Stock prices tumbled Tuesday amid investor fears about trade, wiping out the gains that followed the Trump administration's decision to delay higher tariffs on imports from China.

USA stocks veered sharply lower in afternoon trading today, pulling the Dow Jones Industrial Average down 700 points. The Nasdaq Composite fell by 283 points or 3.8% while the S&P 500 Index fell by 90.3 points or 3.2%. The Nasdaq Composite .IXIC dropped 33.57 points, or 0.45 percent, to 7,407.95 at the opening bell.

On the other hand, China's Commerce Ministry said on Wednesday that the G-20 talks were "very successful" and that it was "confident" a deal could be reached within the next 90 days.

Bond prices rose sharply. The Russell 2000 index gave up 68.20 points, or 4.4 percent, to 1,480.76.

The US stock and bond markets will be closed on Wednesday to mourn the death of former US President George H.W. Bush.


Trade bellwethers Boeing Co's 3.6% drop and Caterpillar Inc's 5.7% retreat weighed the most on the Dow, while twin declines of 3.7% in Amazon.com Inc and Apple Inc dragged on the Nasdaq and S&P.

The S&P 500 .SPX posted its biggest single-day percentage drop in about two months, giving back some gains from Monday and a week earlier, when the benchmark index tallied its largest weekly percentage gain in almost seven years. The yield on five-year Treasury bonds has fallen below the yield on a three-year bond for two days running, meaning that U.S. investors are being paid more to hold government debt that matures in three years than in five years.

OPEC'S MOVE: OPEC countries gathered Thursday to find a way to support the falling price of oil, with analysts predicting the cartel and some key allies, like Russian Federation, would agree to cut production by at least 1 million barrels per day. Seoul's Kospi shed 0.6 percent to 2,102.17 and benchmarks in Taiwan, New Zealand and Southeast Asia also declined. Brent crude, the global standard, added 0.9 percent to $62.22 per barrel in London.

The dollar weakened to 112.82 yen from 113.69 yen late Monday. A report issued Tuesday from a Swiss freight company noted that global trade grew just 0.3 percent last month, compared to 3.1 percent for November 2017. The euro was little changed at $1.1342.

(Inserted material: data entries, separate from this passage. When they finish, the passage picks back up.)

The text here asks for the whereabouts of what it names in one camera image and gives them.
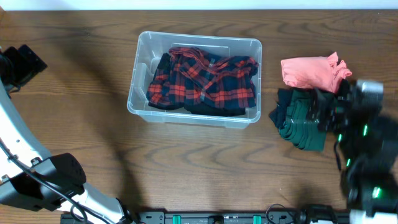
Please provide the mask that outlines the dark green garment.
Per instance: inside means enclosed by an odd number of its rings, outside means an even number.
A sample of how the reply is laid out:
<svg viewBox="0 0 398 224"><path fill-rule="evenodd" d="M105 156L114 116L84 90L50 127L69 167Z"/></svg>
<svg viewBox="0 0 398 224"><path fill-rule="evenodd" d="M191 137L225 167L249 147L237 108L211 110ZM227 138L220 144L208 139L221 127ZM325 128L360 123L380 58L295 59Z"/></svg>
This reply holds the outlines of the dark green garment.
<svg viewBox="0 0 398 224"><path fill-rule="evenodd" d="M291 142L303 151L322 151L325 145L326 132L318 129L318 123L307 119L306 110L310 100L298 100L287 110L285 124L277 128L282 139Z"/></svg>

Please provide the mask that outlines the pink garment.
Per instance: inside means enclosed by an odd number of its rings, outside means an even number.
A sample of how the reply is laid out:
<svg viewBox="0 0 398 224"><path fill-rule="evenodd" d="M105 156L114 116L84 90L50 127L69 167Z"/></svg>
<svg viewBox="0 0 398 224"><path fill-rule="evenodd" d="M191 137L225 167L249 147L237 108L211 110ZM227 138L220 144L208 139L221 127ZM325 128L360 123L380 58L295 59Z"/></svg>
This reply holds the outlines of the pink garment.
<svg viewBox="0 0 398 224"><path fill-rule="evenodd" d="M294 88L319 88L337 93L341 81L352 75L352 71L336 52L328 57L283 59L280 64L284 83Z"/></svg>

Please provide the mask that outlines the black garment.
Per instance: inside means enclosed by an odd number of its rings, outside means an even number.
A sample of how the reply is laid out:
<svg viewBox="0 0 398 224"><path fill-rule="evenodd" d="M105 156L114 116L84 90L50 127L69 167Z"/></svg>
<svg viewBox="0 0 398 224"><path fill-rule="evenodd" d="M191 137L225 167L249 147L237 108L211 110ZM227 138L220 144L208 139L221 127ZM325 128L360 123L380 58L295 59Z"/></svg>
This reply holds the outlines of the black garment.
<svg viewBox="0 0 398 224"><path fill-rule="evenodd" d="M170 68L170 58L171 56L168 53L164 53L161 57L161 60L155 72L156 73L166 72ZM191 112L191 114L208 115L208 116L231 117L231 116L242 116L246 114L245 109L233 109L233 110L219 109L208 106L205 103L200 103L197 105L185 105L185 104L160 105L159 103L155 104L149 102L149 106L160 110L177 110L184 108L185 110Z"/></svg>
<svg viewBox="0 0 398 224"><path fill-rule="evenodd" d="M326 90L322 90L330 94L330 100L327 108L330 108L332 105L337 103L339 97L345 97L348 93L350 86L350 82L348 80L340 81L340 84L337 88L337 93L332 93ZM270 112L269 117L275 124L277 128L283 127L285 124L286 116L287 116L287 108L290 105L293 105L298 100L310 100L310 91L312 89L278 89L277 95L279 100L277 102L277 107L273 111Z"/></svg>

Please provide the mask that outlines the red black plaid shirt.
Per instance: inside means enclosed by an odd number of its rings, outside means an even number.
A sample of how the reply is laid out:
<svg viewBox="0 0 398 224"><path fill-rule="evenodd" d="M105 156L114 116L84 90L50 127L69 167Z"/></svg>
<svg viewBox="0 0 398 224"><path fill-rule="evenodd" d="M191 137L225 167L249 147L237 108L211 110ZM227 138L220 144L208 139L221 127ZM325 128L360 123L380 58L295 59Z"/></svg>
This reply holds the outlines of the red black plaid shirt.
<svg viewBox="0 0 398 224"><path fill-rule="evenodd" d="M252 77L258 68L249 56L221 57L196 47L172 47L163 54L146 98L164 110L200 104L222 110L252 108Z"/></svg>

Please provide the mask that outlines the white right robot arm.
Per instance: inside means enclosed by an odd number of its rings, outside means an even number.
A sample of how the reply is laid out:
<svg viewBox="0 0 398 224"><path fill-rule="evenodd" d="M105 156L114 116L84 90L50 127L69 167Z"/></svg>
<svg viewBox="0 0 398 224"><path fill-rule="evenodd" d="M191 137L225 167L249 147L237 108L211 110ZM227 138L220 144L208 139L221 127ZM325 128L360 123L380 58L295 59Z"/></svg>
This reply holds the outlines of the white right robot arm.
<svg viewBox="0 0 398 224"><path fill-rule="evenodd" d="M314 89L308 118L336 136L350 223L397 223L397 121L381 114L383 94L349 90L327 97Z"/></svg>

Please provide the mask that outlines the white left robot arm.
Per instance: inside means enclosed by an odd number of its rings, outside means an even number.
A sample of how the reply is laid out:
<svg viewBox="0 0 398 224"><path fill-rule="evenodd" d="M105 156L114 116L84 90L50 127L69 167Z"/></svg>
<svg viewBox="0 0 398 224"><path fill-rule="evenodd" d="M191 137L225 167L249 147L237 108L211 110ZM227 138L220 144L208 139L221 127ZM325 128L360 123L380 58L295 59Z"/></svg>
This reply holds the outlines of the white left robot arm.
<svg viewBox="0 0 398 224"><path fill-rule="evenodd" d="M69 213L62 223L139 223L119 199L87 183L73 155L52 155L13 105L11 93L46 68L27 45L1 52L1 204Z"/></svg>

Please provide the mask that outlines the clear plastic storage bin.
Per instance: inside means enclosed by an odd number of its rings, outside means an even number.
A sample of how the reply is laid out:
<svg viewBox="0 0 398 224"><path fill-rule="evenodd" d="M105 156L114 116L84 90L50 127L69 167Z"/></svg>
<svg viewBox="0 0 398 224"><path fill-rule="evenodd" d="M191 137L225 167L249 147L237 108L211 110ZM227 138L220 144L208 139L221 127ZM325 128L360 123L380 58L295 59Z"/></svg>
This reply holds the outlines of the clear plastic storage bin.
<svg viewBox="0 0 398 224"><path fill-rule="evenodd" d="M252 77L256 89L256 106L246 109L242 116L222 117L191 114L180 108L160 110L149 106L146 92L164 53L172 47L196 47L222 57L250 56L259 64ZM130 113L153 123L183 123L244 129L261 117L262 43L252 38L217 37L145 31L137 41L136 57L127 100Z"/></svg>

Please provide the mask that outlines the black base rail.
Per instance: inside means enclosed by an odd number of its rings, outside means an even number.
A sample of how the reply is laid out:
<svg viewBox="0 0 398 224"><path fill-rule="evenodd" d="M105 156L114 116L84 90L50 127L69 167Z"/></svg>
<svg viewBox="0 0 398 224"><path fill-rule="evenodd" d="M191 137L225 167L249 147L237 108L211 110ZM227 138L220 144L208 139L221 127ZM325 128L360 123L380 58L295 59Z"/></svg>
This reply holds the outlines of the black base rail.
<svg viewBox="0 0 398 224"><path fill-rule="evenodd" d="M266 224L266 223L299 223L287 212L271 211L268 218L265 213L164 213L142 212L140 223L145 224Z"/></svg>

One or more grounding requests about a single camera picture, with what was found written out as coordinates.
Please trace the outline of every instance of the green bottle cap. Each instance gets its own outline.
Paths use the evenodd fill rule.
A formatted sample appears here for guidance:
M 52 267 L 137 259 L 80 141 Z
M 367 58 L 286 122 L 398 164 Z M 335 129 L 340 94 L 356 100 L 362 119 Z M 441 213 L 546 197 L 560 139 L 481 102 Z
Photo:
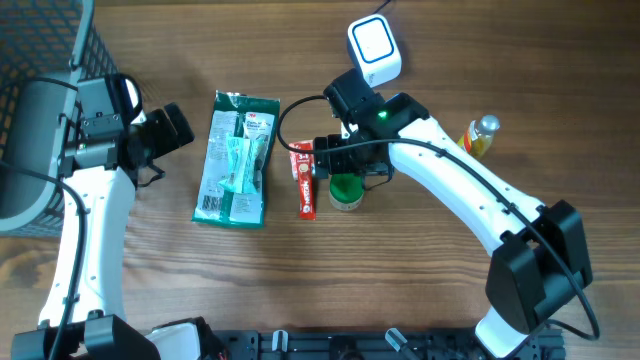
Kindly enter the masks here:
M 364 196 L 362 178 L 353 174 L 331 176 L 329 195 L 333 206 L 339 210 L 353 210 Z

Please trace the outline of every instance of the plastic wrapper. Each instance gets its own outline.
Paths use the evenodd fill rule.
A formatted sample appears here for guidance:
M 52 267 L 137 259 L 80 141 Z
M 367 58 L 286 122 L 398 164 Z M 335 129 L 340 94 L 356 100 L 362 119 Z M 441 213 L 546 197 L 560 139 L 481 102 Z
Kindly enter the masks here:
M 216 93 L 207 154 L 192 221 L 241 228 L 264 226 L 266 168 L 273 148 L 279 112 L 280 100 Z M 230 173 L 233 173 L 230 171 L 228 137 L 263 144 L 258 153 L 252 155 L 254 161 L 250 168 L 242 170 L 243 174 L 247 171 L 254 172 L 251 186 L 246 183 L 241 186 L 248 189 L 245 193 L 229 191 L 221 185 L 221 182 L 235 182 L 235 179 L 228 181 L 231 180 Z

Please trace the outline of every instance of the wood grain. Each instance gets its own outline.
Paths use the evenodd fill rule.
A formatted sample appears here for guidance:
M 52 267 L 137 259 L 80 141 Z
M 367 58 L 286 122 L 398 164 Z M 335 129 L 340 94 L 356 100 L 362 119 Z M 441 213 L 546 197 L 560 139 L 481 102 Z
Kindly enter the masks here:
M 424 329 L 484 316 L 486 253 L 403 175 L 348 214 L 332 208 L 322 183 L 318 219 L 305 222 L 288 154 L 276 145 L 265 229 L 190 222 L 215 91 L 280 98 L 283 108 L 321 93 L 351 67 L 347 26 L 377 4 L 96 9 L 98 29 L 141 84 L 146 108 L 176 101 L 197 137 L 158 162 L 165 180 L 137 193 L 123 279 L 134 327 L 203 315 L 218 329 Z M 572 359 L 640 351 L 638 14 L 636 2 L 605 1 L 397 1 L 386 10 L 404 67 L 381 93 L 409 93 L 453 138 L 470 120 L 498 115 L 503 128 L 483 162 L 526 193 L 566 199 L 583 214 L 595 274 L 587 295 L 603 336 L 587 343 L 568 335 Z M 291 114 L 285 136 L 338 128 L 316 102 Z M 0 358 L 14 333 L 35 327 L 57 249 L 57 239 L 0 239 Z M 559 318 L 587 328 L 576 301 Z

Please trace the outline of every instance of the black mesh basket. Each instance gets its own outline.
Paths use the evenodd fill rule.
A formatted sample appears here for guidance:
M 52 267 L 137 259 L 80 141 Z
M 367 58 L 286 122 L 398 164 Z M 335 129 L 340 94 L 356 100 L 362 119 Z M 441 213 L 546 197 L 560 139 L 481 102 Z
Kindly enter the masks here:
M 93 26 L 93 0 L 0 0 L 0 158 L 58 177 L 69 122 L 78 119 L 76 92 L 34 76 L 77 84 L 116 73 Z M 62 191 L 0 168 L 0 234 L 59 236 Z

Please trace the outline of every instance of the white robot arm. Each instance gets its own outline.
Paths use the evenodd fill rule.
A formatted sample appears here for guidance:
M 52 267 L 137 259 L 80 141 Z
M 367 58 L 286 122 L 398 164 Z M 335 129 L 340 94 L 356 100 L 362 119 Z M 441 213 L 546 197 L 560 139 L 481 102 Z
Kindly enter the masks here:
M 135 187 L 118 167 L 105 170 L 93 167 L 77 170 L 65 183 L 84 202 L 87 214 L 86 241 L 78 280 L 78 299 L 72 308 L 70 323 L 87 320 L 92 312 L 117 315 L 125 319 L 122 302 L 122 257 L 124 233 L 129 211 L 135 200 Z M 65 219 L 58 253 L 58 266 L 47 302 L 40 312 L 38 324 L 60 325 L 64 299 L 78 245 L 77 206 L 65 192 Z
M 412 122 L 400 130 L 399 135 L 445 149 L 471 166 L 495 188 L 507 192 L 529 221 L 533 222 L 540 216 L 537 210 L 543 205 L 540 200 L 518 191 L 469 156 L 447 136 L 433 117 Z M 503 244 L 500 236 L 505 231 L 517 234 L 525 228 L 513 214 L 505 212 L 504 205 L 497 202 L 495 196 L 469 173 L 437 153 L 398 143 L 389 145 L 389 157 L 398 171 L 418 181 L 456 214 L 480 240 L 489 256 Z M 517 332 L 491 308 L 476 327 L 476 336 L 495 357 L 503 358 L 520 346 L 528 335 Z

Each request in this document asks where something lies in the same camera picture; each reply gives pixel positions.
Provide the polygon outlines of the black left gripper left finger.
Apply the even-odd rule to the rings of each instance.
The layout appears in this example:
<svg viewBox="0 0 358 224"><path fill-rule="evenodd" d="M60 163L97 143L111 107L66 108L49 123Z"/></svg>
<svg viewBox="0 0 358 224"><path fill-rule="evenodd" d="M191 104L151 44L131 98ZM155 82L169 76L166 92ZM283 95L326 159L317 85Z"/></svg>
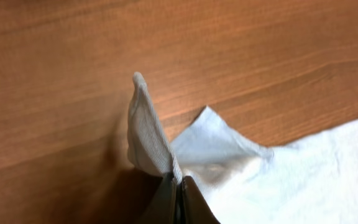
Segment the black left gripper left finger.
<svg viewBox="0 0 358 224"><path fill-rule="evenodd" d="M166 174L137 224L175 224L177 222L177 184Z"/></svg>

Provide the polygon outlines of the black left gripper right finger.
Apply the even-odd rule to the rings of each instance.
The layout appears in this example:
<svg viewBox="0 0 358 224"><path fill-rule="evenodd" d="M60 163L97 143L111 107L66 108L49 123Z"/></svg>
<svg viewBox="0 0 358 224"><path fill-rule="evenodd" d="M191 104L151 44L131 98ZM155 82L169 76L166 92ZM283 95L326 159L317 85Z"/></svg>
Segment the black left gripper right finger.
<svg viewBox="0 0 358 224"><path fill-rule="evenodd" d="M194 179L190 176L186 176L182 184L185 223L220 224L206 203Z"/></svg>

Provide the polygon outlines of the light blue printed t-shirt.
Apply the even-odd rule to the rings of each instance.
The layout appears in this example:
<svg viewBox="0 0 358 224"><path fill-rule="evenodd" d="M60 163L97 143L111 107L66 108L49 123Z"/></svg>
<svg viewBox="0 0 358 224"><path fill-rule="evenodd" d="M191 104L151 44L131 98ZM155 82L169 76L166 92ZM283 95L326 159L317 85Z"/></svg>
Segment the light blue printed t-shirt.
<svg viewBox="0 0 358 224"><path fill-rule="evenodd" d="M265 147L206 107L169 141L143 76L135 73L133 82L128 157L147 174L173 174L176 223L185 223L186 176L220 223L358 223L358 119Z"/></svg>

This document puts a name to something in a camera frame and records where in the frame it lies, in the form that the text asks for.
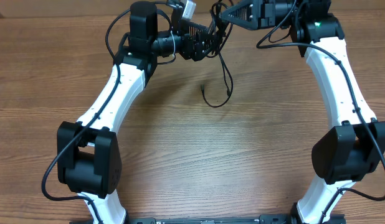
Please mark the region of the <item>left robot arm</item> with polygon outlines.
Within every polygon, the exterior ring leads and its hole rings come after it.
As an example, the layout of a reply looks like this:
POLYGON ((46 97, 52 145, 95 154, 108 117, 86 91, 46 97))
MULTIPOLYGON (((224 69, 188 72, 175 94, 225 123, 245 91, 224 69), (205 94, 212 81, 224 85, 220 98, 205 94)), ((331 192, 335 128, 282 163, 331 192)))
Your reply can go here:
POLYGON ((107 84, 93 105, 74 122, 57 130, 57 156, 50 167, 59 182, 83 200, 92 223, 126 223, 128 214, 116 188, 122 172, 117 134, 136 97, 145 89, 158 66, 158 58, 172 63, 176 55, 200 61, 221 44, 219 21, 211 14, 209 26, 191 21, 192 1, 166 1, 173 9, 166 16, 168 29, 158 29, 164 16, 159 2, 134 2, 125 14, 130 30, 117 51, 111 51, 113 66, 107 84))

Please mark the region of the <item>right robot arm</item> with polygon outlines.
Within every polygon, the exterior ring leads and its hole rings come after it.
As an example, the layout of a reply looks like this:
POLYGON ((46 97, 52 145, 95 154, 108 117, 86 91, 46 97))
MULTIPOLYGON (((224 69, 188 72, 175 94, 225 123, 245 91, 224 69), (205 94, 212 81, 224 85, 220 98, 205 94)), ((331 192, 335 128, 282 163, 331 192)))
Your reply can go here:
POLYGON ((288 29, 291 45, 311 68, 328 116, 328 132, 313 146, 315 176, 290 213, 261 215, 260 223, 344 223, 333 214, 340 198, 355 183, 385 171, 385 121, 364 99, 349 63, 345 34, 324 0, 241 1, 222 20, 248 30, 288 29))

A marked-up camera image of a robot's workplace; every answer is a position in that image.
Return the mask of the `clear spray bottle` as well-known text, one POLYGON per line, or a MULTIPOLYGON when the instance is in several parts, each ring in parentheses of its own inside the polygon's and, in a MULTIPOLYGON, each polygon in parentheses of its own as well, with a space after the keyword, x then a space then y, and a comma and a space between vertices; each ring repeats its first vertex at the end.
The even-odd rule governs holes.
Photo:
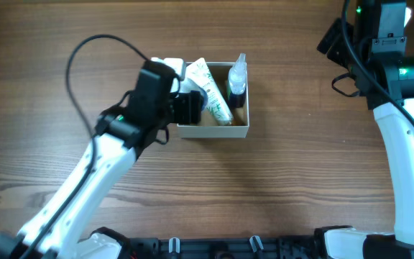
POLYGON ((227 98, 231 108, 241 108, 245 103, 247 92, 246 54, 241 53, 228 74, 227 98))

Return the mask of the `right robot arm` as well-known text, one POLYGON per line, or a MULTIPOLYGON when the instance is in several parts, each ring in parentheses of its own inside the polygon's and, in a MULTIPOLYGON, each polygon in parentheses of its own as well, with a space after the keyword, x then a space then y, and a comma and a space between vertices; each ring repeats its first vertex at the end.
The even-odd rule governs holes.
POLYGON ((319 228, 321 258, 414 258, 414 56, 405 53, 412 12, 405 1, 358 1, 355 22, 342 14, 318 51, 346 69, 382 134, 395 199, 391 233, 351 226, 319 228))

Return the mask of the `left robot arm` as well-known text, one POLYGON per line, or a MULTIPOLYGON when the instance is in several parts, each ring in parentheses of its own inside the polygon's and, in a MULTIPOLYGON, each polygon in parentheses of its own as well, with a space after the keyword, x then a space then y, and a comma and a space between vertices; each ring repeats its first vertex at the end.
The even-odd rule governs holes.
POLYGON ((16 236, 0 233, 0 258, 132 258, 128 238, 107 228, 81 234, 113 185, 157 142, 171 123, 199 122, 203 97, 183 93, 186 63, 152 58, 144 63, 126 106, 104 110, 73 172, 47 205, 16 236))

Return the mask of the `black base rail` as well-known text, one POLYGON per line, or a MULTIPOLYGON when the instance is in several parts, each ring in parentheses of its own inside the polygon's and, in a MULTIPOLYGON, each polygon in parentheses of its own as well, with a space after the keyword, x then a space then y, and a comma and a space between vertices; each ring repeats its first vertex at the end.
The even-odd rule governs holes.
POLYGON ((313 237, 253 235, 248 238, 132 238, 131 259, 306 259, 320 258, 313 237))

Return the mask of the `white cardboard box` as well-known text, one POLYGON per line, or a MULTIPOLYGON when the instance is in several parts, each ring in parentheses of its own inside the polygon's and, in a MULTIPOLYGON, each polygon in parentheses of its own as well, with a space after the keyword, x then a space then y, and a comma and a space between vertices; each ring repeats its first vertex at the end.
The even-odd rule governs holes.
MULTIPOLYGON (((233 62, 206 62, 218 88, 226 99, 226 83, 229 70, 233 62)), ((208 113, 202 113, 200 124, 182 125, 177 124, 178 135, 180 138, 245 138, 249 131, 249 85, 246 88, 244 105, 238 109, 232 109, 234 115, 233 124, 230 126, 220 126, 216 120, 208 113)))

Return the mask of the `cotton swab tub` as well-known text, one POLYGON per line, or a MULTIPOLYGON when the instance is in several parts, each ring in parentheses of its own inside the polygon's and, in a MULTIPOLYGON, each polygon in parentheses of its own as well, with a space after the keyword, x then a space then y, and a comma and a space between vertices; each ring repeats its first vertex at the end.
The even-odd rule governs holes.
POLYGON ((201 111, 204 111, 208 103, 208 95, 195 81, 190 78, 185 78, 180 82, 180 94, 188 94, 191 91, 198 91, 201 94, 201 111))

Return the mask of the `white leaf-print tube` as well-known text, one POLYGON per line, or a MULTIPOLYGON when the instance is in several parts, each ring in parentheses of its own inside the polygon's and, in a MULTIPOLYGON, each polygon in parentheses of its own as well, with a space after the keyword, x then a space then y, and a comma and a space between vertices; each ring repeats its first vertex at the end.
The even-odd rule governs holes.
POLYGON ((187 67, 188 78, 195 82, 207 94, 207 111, 218 125, 232 125, 233 115, 220 92, 206 60, 199 58, 187 67))

AutoZone climbed 5.6 percent to $870.65 after the auto parts retailer delivered third-quarter earnings that exceeded analysts' forecasts. Shares also fell in Taiwan and all other regional markets. Germany's DAX lost 1.1 percent, while France's CAC 40 dropped 0.8 percent.


Wholesale gasoline gained 0.8 percent to $1.44 a gallon.

The Dow lost 574 points, or 2.2 percent, to 25,253.

The commodity was further boosted as the Canadian province of Alberta announced an 8.7 percent cut in oil production due to a glut of oil stuck in storage tanks.

The S&P 500 lost 63 points, or 2.3 percent, to 2,727.